The policy, one thought, would be designed to encourage startups to stay in India. As one knows Singapore has long been an alternative option for Indian startups with its investor friendly tax regime. While the policy outlines that startups will be exempted from filing income tax for three years, I am not sure how much of this would help the entrepreneurs as they hardly generate any income during their early years. To make it count, the government could have looked at a longer duration.
The R10,000 crore Fund of Funds is the most controversial. While on the outside it looks like a great move, the fact that the government is looking to invest tax payers’ hard earned money in VC funds is absurd. It is not anyone’s duty to help build startups. The risk-reward ratio is skewed very much towards the former in a venture capital scene. The plan is to invest in funds registered with SEBI which in turn will look to spot promising startups. But by risking tax payers’ money? Bad idea.

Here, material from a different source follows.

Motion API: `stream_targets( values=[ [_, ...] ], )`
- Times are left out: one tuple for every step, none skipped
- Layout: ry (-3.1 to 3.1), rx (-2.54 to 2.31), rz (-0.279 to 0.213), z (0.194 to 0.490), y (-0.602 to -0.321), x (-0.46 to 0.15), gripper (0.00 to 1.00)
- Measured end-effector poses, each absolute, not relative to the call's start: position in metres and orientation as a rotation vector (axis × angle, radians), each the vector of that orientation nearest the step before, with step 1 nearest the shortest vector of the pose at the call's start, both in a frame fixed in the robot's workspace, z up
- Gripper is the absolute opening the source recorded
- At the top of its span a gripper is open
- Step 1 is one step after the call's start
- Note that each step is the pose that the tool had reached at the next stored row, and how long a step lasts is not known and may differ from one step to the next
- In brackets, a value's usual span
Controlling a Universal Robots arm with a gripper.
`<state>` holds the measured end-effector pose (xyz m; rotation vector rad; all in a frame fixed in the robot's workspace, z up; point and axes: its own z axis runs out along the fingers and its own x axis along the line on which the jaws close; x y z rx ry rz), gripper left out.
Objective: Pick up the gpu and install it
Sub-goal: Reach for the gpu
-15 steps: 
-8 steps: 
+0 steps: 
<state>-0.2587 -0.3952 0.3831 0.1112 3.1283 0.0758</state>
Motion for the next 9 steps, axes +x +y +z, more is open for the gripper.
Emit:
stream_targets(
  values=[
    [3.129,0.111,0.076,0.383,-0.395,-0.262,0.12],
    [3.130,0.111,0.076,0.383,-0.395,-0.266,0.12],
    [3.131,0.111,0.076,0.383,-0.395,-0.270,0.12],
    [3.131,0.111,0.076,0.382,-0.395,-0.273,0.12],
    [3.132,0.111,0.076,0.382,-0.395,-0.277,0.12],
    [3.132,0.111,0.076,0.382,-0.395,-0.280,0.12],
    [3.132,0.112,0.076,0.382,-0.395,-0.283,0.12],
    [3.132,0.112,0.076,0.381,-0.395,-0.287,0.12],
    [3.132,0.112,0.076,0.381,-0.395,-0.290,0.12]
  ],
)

Yes there’s one imbalance that the government is trying to correct. Almost all of India’s venture financing for startups has been carried out with overseas capital. As can be gauged, such foreign capital tend to favour ‘me-too’ stories—companies that carbon copy a successful model in the US. Domestic funds need attention and muscle. But this may not be the best way to do it though.
The government has also gone ahead and defined what a startup is. The new policy document says a startup is one that has to be technology or intellectual property (IP) led. Now this counts out non-technology startups. And this seems unfair. As it is, startup capital has not been flowing down the path of innovative startups operating in the non-internet space. And now the government decides that a startup has to be technology-led and that too with an
incubator backing it. We seem to be building walls not breaking them down.
If the government was intending to attract some of the entrepreneurs who had left Indian shores, they may be
disappointed. I don’t think enough has been done to get their attention. While being able to register a company on a mobile app is good, but just seems like window dressing. It has also decided to set up a panel that will screen startups. Again, why the government wants to get into such areas is not clear. At the same time, they keep saying that government has no role in business. So that begs the question—Is the government trying to help out startups or merely trying to bask in reflected glory?
India already has over 4,000 startups, placing it third in the global ecosystem in this regard. We are only behind US and UK, according to a report by Nasscom. The trade body also says that we are also the youngest startup country in the world with over 70% of the founders aged under 35 years. And that’s incredible.
It needs re-iteration that most of this startup growth story has happened over the past five years or so, with little intervention from the government. The Start-up Policy, is at best, a vindication of the sector’s efforts. Hope the government stays out as much as possible, as the startup engine has been revving without any external support and it probably does not need a patronising presence now. The Policy is a bear hug that may not mean much, but a warm gesture nevertheless.